Britten's new work for the English Opera Group in 1948 was his reworking of John Gay's The Beggar's Opera. The only role on offer to Lesley Duff was in the ensemble, where she also had one solo line as Mrs Vixen. Whatever qualms she must have had about this step down from being a main cast member she kept to herself. Clearly she was willing to overcome them in order to stay in Britten's orbit. Besides, she could now work for him and be relieved of the self-destructive angst that she was consistently failing to meet his standards – and hers, for that matter. Putting on The Beggar's Opera was a more relaxed experience for Britten too – initially at least – because his stake in it was also less.

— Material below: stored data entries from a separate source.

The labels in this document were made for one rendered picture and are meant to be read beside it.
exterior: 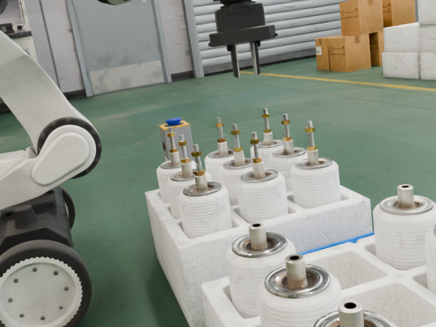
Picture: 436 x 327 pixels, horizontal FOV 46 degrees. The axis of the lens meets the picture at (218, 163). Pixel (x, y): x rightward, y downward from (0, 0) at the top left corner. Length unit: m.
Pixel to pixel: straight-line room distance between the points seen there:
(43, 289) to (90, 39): 5.11
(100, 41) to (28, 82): 4.86
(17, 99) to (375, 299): 0.84
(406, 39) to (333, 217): 3.01
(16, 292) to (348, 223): 0.65
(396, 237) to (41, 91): 0.81
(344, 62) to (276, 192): 3.81
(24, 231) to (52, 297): 0.14
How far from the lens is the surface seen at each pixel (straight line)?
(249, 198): 0.99
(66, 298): 1.09
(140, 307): 1.14
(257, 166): 1.00
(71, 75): 6.05
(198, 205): 0.95
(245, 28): 0.95
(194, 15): 6.19
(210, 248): 0.94
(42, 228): 1.09
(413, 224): 0.78
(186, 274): 0.95
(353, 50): 4.75
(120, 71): 6.09
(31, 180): 1.21
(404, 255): 0.80
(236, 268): 0.69
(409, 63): 3.91
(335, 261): 0.84
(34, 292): 1.08
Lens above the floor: 0.54
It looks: 15 degrees down
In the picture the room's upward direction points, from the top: 9 degrees counter-clockwise
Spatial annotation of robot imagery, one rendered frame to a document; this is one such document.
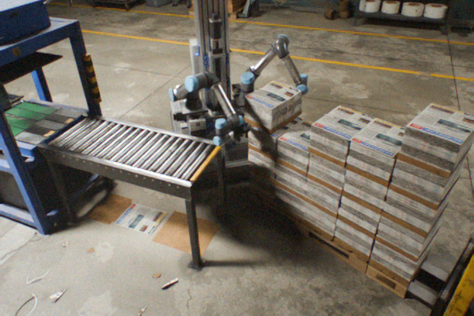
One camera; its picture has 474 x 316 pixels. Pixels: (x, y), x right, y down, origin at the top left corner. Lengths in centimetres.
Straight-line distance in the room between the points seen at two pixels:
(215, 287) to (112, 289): 75
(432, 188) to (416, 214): 23
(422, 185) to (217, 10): 200
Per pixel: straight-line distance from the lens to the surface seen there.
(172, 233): 328
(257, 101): 283
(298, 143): 279
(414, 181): 240
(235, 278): 295
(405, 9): 855
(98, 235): 344
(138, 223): 343
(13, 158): 316
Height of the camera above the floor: 238
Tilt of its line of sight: 33 degrees down
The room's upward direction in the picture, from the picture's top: 2 degrees counter-clockwise
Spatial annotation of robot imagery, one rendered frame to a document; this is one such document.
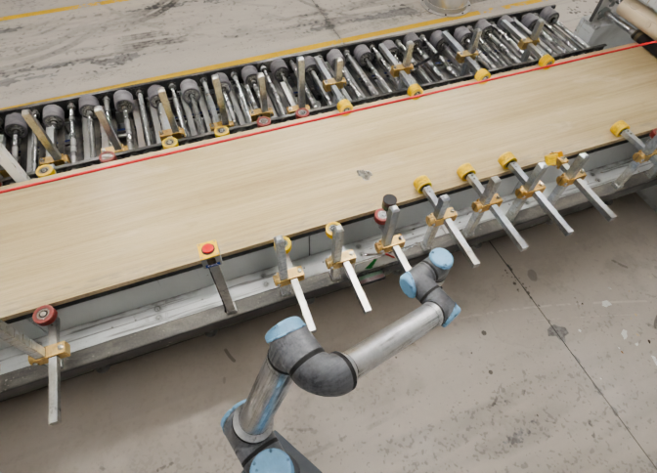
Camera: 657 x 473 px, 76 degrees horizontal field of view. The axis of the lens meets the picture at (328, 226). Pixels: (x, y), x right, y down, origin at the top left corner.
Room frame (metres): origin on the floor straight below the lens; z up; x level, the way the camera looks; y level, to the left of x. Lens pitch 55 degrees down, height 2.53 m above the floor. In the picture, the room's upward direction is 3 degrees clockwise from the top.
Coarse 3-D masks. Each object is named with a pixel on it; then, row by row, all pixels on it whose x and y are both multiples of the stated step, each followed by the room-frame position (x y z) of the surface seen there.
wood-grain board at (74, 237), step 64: (576, 64) 2.53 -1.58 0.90; (640, 64) 2.57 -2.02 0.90; (256, 128) 1.78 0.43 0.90; (320, 128) 1.81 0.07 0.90; (384, 128) 1.83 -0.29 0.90; (448, 128) 1.86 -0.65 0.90; (512, 128) 1.88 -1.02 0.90; (576, 128) 1.91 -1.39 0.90; (640, 128) 1.94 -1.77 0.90; (64, 192) 1.27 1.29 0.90; (128, 192) 1.29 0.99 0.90; (192, 192) 1.31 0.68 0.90; (256, 192) 1.33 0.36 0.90; (320, 192) 1.35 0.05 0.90; (384, 192) 1.37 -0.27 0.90; (0, 256) 0.90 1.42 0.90; (64, 256) 0.91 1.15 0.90; (128, 256) 0.93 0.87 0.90; (192, 256) 0.94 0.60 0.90
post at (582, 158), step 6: (582, 156) 1.46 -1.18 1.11; (588, 156) 1.46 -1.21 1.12; (576, 162) 1.47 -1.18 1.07; (582, 162) 1.45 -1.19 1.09; (570, 168) 1.47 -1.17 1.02; (576, 168) 1.45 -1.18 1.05; (570, 174) 1.46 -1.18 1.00; (576, 174) 1.46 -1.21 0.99; (558, 186) 1.47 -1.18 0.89; (552, 192) 1.48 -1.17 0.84; (558, 192) 1.45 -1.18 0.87; (552, 198) 1.46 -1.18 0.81; (552, 204) 1.46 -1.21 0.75
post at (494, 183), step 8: (496, 176) 1.29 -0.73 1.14; (488, 184) 1.28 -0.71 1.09; (496, 184) 1.26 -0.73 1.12; (488, 192) 1.26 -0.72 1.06; (480, 200) 1.28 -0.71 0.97; (488, 200) 1.26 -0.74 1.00; (472, 216) 1.28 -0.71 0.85; (480, 216) 1.26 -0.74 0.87; (472, 224) 1.26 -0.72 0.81; (472, 232) 1.27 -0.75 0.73
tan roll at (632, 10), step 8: (616, 0) 3.11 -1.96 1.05; (624, 0) 3.03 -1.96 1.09; (632, 0) 3.00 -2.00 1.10; (624, 8) 2.98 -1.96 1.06; (632, 8) 2.95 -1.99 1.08; (640, 8) 2.91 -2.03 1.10; (648, 8) 2.90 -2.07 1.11; (624, 16) 2.96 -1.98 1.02; (632, 16) 2.91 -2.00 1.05; (640, 16) 2.86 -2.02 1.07; (648, 16) 2.83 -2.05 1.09; (656, 16) 2.81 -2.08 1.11; (640, 24) 2.82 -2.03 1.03; (648, 24) 2.78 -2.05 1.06; (656, 24) 2.74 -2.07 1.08; (648, 32) 2.75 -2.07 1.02; (656, 32) 2.71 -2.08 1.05
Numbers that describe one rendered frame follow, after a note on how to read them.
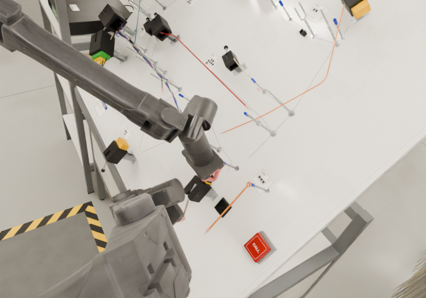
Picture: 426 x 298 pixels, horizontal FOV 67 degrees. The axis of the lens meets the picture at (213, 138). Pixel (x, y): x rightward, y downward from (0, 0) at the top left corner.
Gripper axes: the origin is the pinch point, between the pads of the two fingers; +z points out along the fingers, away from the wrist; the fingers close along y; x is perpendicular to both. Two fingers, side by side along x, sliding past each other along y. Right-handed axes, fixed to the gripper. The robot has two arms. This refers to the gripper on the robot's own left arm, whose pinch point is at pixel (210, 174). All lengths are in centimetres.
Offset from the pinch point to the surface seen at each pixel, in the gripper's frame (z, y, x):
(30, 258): 80, 73, 94
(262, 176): 2.4, -8.7, -10.5
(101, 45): -6, 70, 1
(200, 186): -0.5, -1.4, 4.0
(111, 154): 6.6, 32.7, 19.8
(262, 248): 4.0, -22.2, 1.5
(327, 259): 48, -27, -18
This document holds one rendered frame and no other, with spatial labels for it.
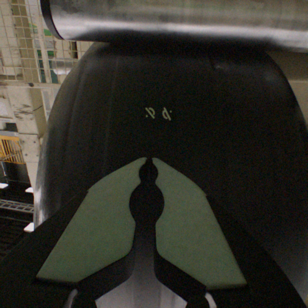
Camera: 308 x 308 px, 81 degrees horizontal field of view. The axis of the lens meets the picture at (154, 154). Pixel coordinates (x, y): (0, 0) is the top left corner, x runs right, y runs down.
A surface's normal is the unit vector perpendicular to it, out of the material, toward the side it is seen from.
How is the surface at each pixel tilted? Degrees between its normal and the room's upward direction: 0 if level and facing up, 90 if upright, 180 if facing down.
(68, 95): 122
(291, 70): 90
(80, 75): 138
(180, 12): 91
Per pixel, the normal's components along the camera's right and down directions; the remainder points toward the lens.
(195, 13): 0.00, 0.37
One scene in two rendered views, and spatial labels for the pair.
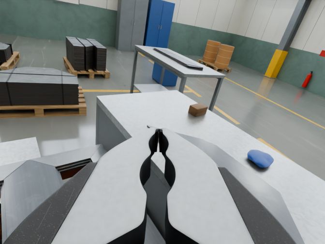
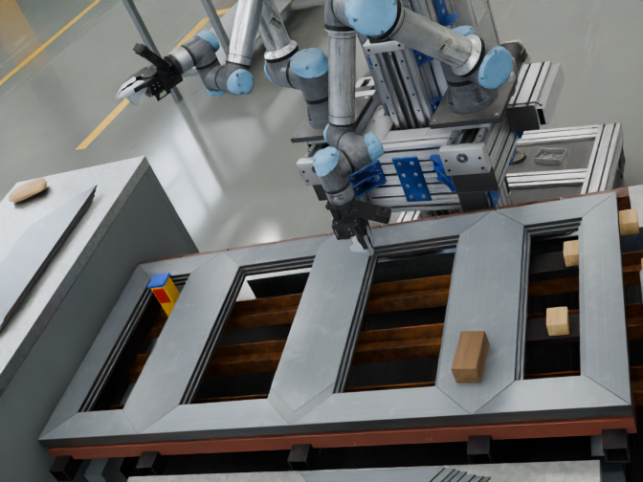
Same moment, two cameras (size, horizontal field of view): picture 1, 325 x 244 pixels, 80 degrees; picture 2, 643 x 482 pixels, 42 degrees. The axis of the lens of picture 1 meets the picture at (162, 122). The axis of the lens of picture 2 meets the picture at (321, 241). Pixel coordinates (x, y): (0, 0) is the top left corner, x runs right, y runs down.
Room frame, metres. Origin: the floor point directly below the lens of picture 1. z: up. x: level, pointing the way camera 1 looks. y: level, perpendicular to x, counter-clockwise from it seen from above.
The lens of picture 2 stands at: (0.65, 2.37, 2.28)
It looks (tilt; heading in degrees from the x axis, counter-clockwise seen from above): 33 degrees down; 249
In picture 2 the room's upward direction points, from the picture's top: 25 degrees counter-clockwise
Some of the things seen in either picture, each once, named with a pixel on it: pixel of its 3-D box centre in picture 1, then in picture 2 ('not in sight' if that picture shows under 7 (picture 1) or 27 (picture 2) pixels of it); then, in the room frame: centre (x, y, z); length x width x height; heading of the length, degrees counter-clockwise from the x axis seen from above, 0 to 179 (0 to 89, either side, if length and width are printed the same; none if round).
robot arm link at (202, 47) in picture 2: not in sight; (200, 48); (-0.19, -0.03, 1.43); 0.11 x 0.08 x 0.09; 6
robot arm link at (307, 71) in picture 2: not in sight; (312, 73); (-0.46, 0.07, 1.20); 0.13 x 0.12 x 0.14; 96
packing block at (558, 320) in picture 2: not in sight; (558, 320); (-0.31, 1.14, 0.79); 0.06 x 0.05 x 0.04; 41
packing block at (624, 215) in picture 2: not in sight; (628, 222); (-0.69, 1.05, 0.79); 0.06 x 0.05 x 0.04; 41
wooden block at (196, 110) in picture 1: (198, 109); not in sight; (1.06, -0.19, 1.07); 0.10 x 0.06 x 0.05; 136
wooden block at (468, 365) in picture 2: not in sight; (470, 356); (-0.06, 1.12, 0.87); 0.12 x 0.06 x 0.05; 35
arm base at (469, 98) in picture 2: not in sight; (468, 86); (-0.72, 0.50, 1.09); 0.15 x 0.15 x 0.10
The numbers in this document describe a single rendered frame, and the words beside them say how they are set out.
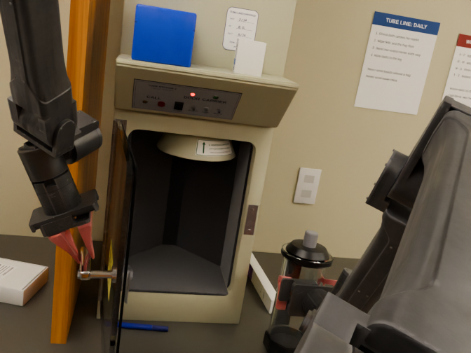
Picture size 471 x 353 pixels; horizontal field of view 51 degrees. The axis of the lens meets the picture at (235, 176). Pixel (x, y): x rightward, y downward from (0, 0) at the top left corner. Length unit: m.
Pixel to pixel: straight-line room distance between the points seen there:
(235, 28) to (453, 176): 0.68
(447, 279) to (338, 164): 1.31
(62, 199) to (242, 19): 0.48
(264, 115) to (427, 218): 0.68
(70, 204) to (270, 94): 0.39
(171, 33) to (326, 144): 0.80
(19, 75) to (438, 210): 0.51
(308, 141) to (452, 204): 1.20
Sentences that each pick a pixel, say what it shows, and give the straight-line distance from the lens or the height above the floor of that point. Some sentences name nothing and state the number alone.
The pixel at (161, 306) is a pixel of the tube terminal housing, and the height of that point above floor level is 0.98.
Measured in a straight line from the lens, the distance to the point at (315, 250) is 1.03.
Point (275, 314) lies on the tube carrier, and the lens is 1.08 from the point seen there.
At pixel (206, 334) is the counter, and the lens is 1.15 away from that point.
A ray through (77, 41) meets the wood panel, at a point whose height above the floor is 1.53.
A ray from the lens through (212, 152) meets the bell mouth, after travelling 1.04.
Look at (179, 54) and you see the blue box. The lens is 0.87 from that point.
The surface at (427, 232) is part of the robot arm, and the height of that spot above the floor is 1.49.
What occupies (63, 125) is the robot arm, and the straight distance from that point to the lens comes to 0.71.
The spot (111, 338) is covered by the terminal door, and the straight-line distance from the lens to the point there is 0.80.
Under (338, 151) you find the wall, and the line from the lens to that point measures 1.56.
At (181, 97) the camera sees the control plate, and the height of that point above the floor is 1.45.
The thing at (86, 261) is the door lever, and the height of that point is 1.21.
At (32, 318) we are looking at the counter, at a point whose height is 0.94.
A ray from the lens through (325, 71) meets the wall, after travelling 1.50.
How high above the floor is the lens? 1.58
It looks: 16 degrees down
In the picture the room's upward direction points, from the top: 9 degrees clockwise
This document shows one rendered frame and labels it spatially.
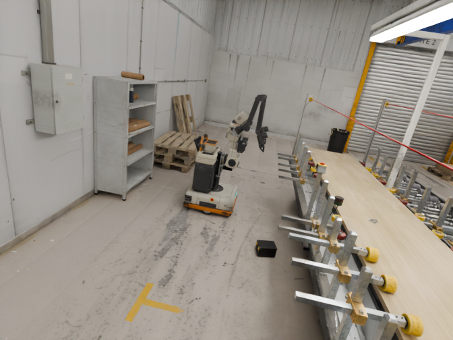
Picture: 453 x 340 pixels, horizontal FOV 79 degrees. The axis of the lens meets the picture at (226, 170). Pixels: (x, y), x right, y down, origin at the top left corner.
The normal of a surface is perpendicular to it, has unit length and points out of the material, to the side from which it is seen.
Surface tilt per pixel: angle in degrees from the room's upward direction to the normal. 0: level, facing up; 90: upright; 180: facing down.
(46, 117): 90
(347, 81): 90
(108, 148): 90
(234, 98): 90
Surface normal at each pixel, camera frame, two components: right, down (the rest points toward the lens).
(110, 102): -0.16, 0.31
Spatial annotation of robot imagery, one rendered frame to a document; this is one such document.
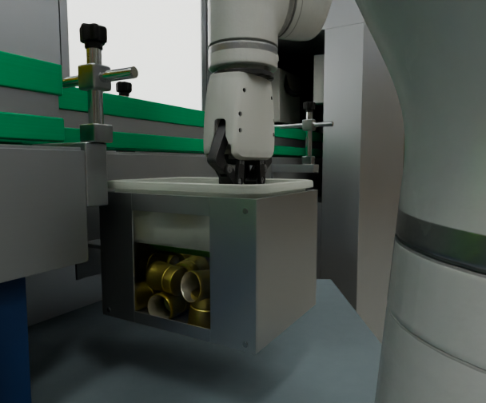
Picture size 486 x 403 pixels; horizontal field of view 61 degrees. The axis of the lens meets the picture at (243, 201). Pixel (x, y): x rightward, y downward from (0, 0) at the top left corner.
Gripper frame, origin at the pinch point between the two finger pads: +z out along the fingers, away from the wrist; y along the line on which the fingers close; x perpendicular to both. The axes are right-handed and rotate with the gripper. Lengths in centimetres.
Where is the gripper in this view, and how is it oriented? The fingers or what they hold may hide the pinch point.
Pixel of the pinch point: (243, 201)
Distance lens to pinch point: 51.6
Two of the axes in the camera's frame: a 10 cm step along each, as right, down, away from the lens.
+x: 8.6, 0.5, -5.1
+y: -5.2, 0.8, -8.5
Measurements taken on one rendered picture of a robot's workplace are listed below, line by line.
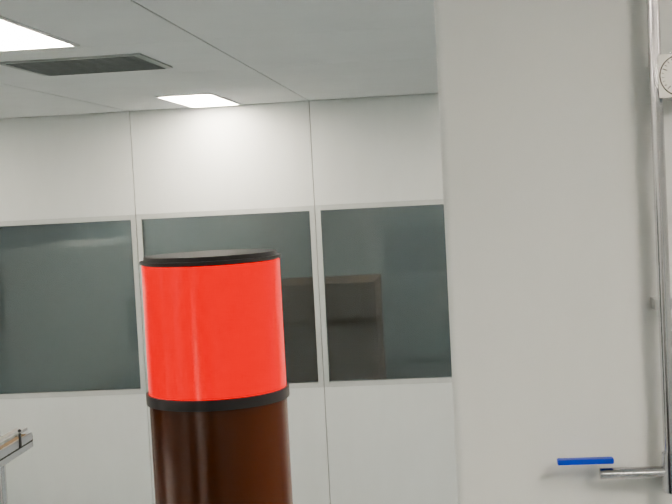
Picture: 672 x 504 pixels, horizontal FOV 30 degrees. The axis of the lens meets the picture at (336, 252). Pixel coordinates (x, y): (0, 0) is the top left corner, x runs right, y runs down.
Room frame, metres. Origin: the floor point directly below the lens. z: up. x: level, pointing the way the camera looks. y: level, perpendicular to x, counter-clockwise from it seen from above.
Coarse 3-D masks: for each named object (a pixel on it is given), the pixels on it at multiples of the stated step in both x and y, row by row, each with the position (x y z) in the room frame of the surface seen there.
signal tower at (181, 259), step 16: (160, 256) 0.44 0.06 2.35; (176, 256) 0.43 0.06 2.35; (192, 256) 0.43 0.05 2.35; (208, 256) 0.42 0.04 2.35; (224, 256) 0.42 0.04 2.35; (240, 256) 0.42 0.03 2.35; (256, 256) 0.43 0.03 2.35; (272, 256) 0.43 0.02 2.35; (288, 384) 0.44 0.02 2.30; (160, 400) 0.42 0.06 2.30; (208, 400) 0.42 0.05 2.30; (224, 400) 0.42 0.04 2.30; (240, 400) 0.42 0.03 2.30; (256, 400) 0.42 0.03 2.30; (272, 400) 0.43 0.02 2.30
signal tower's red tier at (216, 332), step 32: (160, 288) 0.42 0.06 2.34; (192, 288) 0.42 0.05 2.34; (224, 288) 0.42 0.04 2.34; (256, 288) 0.43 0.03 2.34; (160, 320) 0.42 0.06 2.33; (192, 320) 0.42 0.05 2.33; (224, 320) 0.42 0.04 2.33; (256, 320) 0.42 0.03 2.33; (160, 352) 0.43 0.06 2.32; (192, 352) 0.42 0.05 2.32; (224, 352) 0.42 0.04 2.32; (256, 352) 0.42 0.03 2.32; (160, 384) 0.43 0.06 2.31; (192, 384) 0.42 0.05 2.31; (224, 384) 0.42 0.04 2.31; (256, 384) 0.42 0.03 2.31
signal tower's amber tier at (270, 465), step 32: (160, 416) 0.43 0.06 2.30; (192, 416) 0.42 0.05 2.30; (224, 416) 0.42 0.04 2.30; (256, 416) 0.42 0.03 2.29; (160, 448) 0.43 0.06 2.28; (192, 448) 0.42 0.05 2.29; (224, 448) 0.42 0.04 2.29; (256, 448) 0.42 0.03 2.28; (288, 448) 0.44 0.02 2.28; (160, 480) 0.43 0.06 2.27; (192, 480) 0.42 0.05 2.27; (224, 480) 0.42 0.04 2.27; (256, 480) 0.42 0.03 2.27; (288, 480) 0.44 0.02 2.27
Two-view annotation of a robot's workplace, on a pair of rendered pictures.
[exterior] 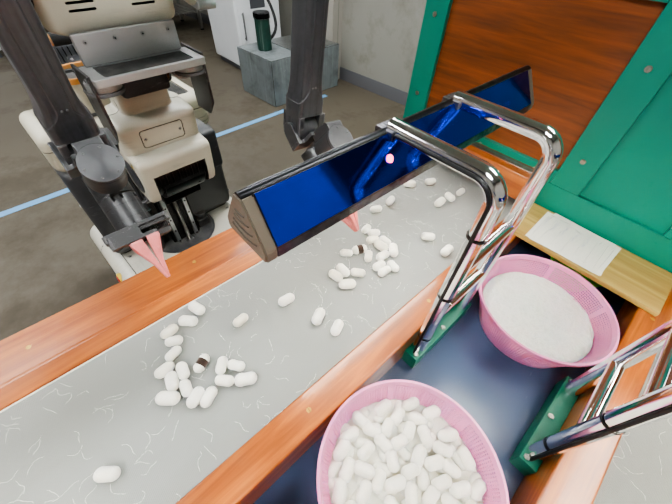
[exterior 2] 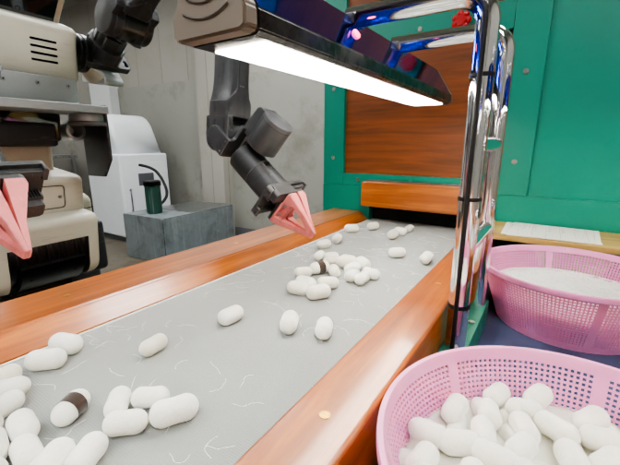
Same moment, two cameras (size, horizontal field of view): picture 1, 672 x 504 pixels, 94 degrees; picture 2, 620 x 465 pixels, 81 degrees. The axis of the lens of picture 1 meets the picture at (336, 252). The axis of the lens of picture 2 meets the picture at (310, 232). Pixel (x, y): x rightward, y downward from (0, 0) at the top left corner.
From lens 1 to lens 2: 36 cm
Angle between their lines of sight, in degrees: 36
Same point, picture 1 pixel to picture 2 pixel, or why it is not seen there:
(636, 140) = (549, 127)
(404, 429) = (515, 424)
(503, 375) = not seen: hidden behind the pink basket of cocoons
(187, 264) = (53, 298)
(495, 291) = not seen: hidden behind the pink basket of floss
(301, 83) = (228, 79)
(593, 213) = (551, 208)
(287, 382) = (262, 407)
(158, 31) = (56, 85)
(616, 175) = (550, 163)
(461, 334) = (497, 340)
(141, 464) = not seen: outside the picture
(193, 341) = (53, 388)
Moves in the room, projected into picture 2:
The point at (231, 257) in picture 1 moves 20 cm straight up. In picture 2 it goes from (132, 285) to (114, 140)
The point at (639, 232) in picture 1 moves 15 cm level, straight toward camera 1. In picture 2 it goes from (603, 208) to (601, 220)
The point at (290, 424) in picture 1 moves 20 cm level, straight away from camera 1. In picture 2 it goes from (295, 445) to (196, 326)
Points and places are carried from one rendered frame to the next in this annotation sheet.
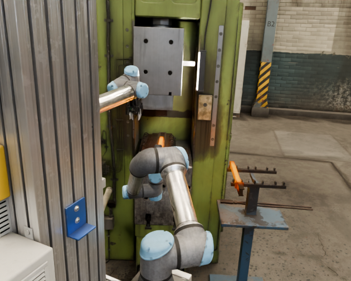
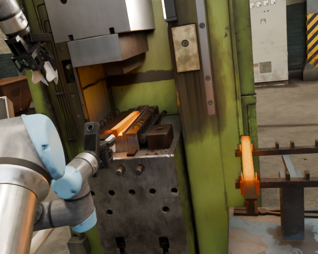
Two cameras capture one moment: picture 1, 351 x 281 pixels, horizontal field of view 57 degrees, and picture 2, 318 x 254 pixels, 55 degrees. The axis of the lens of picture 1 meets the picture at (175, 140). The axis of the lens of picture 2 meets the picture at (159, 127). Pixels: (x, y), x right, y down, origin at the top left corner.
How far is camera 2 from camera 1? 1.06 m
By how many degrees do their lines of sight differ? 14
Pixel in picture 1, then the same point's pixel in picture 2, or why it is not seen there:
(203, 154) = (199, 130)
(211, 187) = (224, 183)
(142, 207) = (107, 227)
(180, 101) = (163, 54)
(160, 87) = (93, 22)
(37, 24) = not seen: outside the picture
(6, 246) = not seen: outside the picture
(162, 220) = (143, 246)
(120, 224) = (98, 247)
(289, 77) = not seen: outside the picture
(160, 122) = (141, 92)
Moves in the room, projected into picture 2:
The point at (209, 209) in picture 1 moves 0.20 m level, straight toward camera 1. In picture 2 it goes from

One day Ben rang up. ‘Can your boys give me some cricket tomorrow?’ he said. ‘I’ve got my only free afternoon in six months.’

So I fetched him and saw again the lovely relaxation of youth spring up in his face and the happy ease that is always his with children.

‘Come for a walk with us,’ he said, when every ball the house possessed had been batted into oblivion in the neighbouring gardens. We went across Hampstead Heath and over to Kenwood where the rhododendrons were just budding. We talked about the children. He felt that one should not be too violent in sharing our beliefs with our children, or in influencing them to share those beliefs. They must be part of their own world as they grow up and any obvious deviation from it was going to cause a great deal of suffering. Only can one be the things one believes, surround them with the almost unspoken atmosphere of those things and watch with patience how their spirits react to it or seek out their own way.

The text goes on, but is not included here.